RECORDS SUPPLIED:

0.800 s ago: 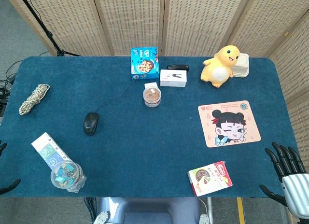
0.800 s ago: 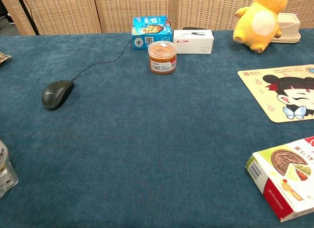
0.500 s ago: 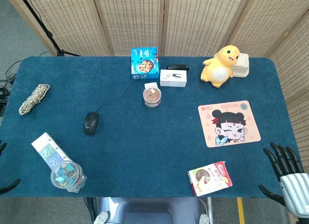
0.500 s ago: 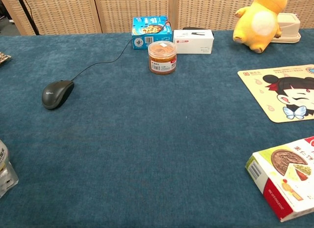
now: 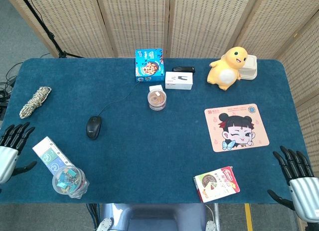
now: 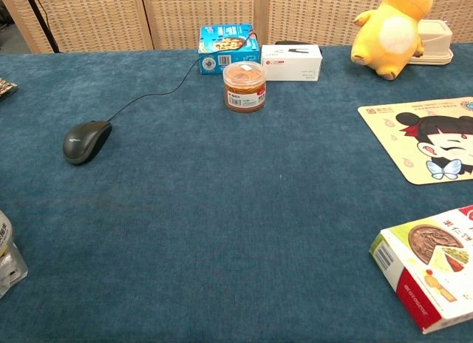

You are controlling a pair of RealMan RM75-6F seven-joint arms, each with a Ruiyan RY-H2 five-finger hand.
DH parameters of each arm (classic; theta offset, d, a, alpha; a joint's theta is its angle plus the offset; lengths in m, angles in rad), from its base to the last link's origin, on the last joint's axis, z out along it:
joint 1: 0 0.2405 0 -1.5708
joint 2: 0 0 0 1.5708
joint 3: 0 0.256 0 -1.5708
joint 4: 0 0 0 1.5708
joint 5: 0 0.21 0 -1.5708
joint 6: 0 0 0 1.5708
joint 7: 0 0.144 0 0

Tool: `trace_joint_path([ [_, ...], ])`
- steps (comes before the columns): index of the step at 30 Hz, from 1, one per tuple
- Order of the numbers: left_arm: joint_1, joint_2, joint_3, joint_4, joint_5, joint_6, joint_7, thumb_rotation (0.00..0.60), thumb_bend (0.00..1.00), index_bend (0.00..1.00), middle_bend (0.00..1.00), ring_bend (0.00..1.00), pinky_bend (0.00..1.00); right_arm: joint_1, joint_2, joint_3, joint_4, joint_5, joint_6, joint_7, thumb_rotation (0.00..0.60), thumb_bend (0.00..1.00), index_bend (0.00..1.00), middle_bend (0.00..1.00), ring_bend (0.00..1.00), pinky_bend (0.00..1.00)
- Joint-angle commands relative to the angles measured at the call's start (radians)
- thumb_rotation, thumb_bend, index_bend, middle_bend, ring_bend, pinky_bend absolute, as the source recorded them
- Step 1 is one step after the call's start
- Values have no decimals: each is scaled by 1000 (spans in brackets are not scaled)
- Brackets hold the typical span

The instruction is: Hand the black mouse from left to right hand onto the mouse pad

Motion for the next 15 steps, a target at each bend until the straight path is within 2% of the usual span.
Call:
trace_joint_path([
  [1,-148,-104,-20,219,90,-66,-34,600,100,0,0,0,0,1,1,9,-9,30,-10,-4,600,0,0,0,0,0],
  [7,-273,-185,-2,458,108,-159,-120,600,91,0,0,0,0,0,3,29,-23,69,-5,-10,600,0,0,0,0,0],
  [12,-336,-249,15,614,139,-134,-170,600,80,0,0,0,0,2,0,35,-30,79,-7,-21,600,0,0,0,0,0],
  [15,-397,-321,54,747,176,-158,-192,600,80,0,0,0,0,5,-9,43,-30,96,-15,-45,600,0,0,0,0,0],
])
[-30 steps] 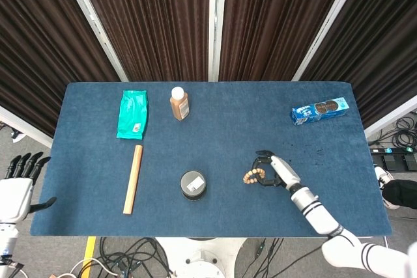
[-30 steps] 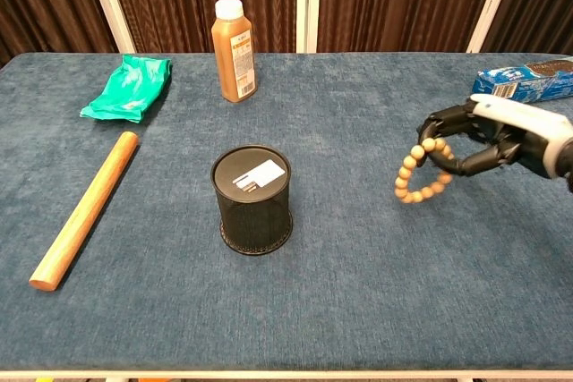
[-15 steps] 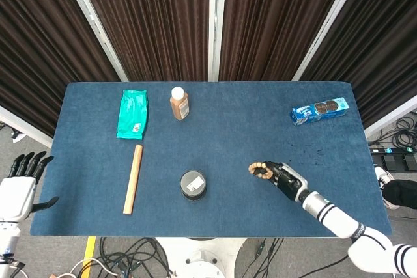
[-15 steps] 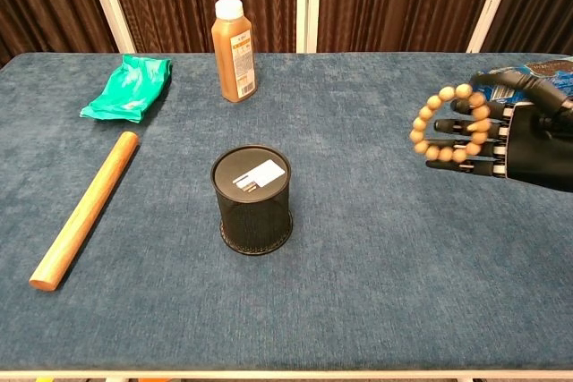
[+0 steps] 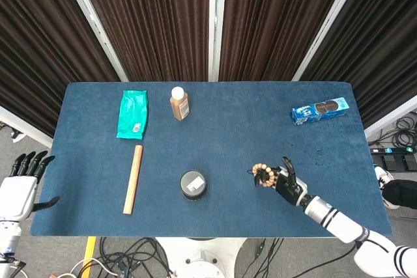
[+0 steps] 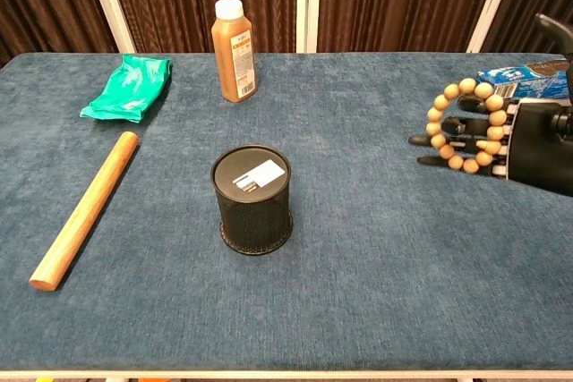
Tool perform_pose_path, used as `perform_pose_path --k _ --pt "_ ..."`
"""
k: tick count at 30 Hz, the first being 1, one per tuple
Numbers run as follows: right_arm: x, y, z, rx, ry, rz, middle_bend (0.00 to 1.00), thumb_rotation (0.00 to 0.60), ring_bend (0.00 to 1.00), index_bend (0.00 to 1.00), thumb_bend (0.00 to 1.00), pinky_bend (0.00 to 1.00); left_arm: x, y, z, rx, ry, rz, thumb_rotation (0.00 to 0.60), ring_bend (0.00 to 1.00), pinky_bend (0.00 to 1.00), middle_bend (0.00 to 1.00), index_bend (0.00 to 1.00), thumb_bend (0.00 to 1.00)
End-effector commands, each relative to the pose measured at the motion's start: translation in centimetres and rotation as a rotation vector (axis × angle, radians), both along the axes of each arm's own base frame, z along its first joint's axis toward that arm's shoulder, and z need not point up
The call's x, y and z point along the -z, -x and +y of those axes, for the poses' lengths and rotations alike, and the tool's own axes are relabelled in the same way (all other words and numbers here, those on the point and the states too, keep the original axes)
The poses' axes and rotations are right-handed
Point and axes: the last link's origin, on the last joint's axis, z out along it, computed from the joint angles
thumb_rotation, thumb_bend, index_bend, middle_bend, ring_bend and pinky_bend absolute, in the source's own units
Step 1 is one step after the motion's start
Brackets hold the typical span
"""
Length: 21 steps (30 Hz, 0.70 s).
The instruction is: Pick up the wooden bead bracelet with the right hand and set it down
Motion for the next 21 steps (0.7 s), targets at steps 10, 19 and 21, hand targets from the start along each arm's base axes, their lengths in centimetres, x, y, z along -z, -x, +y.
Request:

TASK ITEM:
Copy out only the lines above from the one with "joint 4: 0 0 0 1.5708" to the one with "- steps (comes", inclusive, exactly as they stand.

REPLY:
joint 4: 0 0 0 1.5708
joint 5: 0 0.21 0 -1.5708
joint 6: 0 0 0 1.5708
joint 7: 0 0.144 0 0

Tool: `trace_joint_path([ [_, ...], ])`
- steps (comes before the columns): index of the step at 30 Hz, from 1, one per tuple

This concludes the answer to the exercise.